[GIS] How to write to a single table via Python multiprocessing

arcpyparallel processingpython

A comment in the post Can multiprocessing with arcpy be run in a script tool? got me thinking, as I often need to do exactly this:

Just beware of deadlocking situations (two Insert cursors in the same
table for instance)

My question is, how can you write to a single table when using multiprocessing?

Here's an example script, which iterates through the sample City layer, and uses multiprocessing to copy each city's values to an output table via an insertCursor (this simplifies the more complicated scenario I have in mind).

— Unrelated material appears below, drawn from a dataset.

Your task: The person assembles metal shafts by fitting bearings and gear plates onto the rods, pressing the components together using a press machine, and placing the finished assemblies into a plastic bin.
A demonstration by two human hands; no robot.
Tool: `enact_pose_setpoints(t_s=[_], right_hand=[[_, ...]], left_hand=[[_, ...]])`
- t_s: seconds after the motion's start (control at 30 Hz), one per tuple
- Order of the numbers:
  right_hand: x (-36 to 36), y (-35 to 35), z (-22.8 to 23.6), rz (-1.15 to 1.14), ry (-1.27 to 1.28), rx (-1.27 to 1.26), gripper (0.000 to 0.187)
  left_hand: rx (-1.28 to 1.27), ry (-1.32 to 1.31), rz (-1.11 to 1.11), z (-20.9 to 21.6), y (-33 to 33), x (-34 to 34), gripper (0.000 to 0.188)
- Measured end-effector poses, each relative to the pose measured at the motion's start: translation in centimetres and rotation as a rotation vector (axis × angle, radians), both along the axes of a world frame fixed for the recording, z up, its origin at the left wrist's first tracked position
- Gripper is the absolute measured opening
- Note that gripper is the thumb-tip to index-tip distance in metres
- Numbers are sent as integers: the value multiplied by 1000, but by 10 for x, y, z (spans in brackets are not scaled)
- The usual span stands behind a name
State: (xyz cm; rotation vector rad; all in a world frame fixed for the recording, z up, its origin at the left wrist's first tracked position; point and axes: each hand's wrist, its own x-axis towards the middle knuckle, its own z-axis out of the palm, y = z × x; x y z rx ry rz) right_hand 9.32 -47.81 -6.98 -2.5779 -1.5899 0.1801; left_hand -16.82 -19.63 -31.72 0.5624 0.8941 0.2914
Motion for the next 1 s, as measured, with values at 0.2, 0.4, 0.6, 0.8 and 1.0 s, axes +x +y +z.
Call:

# Testing how to write to an output fGDB table via multiple threads
import os, sys, arcpy, multiprocessing
from multiprocessing import Process, Queue

def Worker(input, output):
    for func in iter(input.get, 'STOP'):
        inputs = func
        doProcess(inputs)

def doProcess(inputs):
    outTblName = inputs[0]
    city = inputs[1]
    pop = inputs[2]
    with arcpy.da.InsertCursor(os.path.join(arcpy.env.scratchGDB, outTblName), ["NAME", "POPULATION"]) as iCursor:
        try:
            iCursor.insertRow([city, pop])
        except:
            print("Problem inserting " + city + " : " + str(pop) + " : trying again" )
            doProcess(inputs)

if __name__ == '__main__':
    NUMBER_OF_PROCESSES = 8
    task_queue = Queue()
    done_queue = Queue()

    inFC = "C:\Program Files (x86)\ArcGIS\Desktop10.2\TemplateData\TemplateData.gdb\World\City"
    outTblName = "testTable"

    #Create the empty table
    outTable = os.path.join(arcpy.env.scratchGDB, outTblName)
    if(arcpy.Exists(outTable)):
       arcpy.Delete_management(outTable)
    arcpy.CreateTable_management(arcpy.env.scratchGDB, outTblName)
    arcpy.AddField_management(outTable, "Name", "TEXT")
    arcpy.AddField_management(outTable, "Population", "DOUBLE")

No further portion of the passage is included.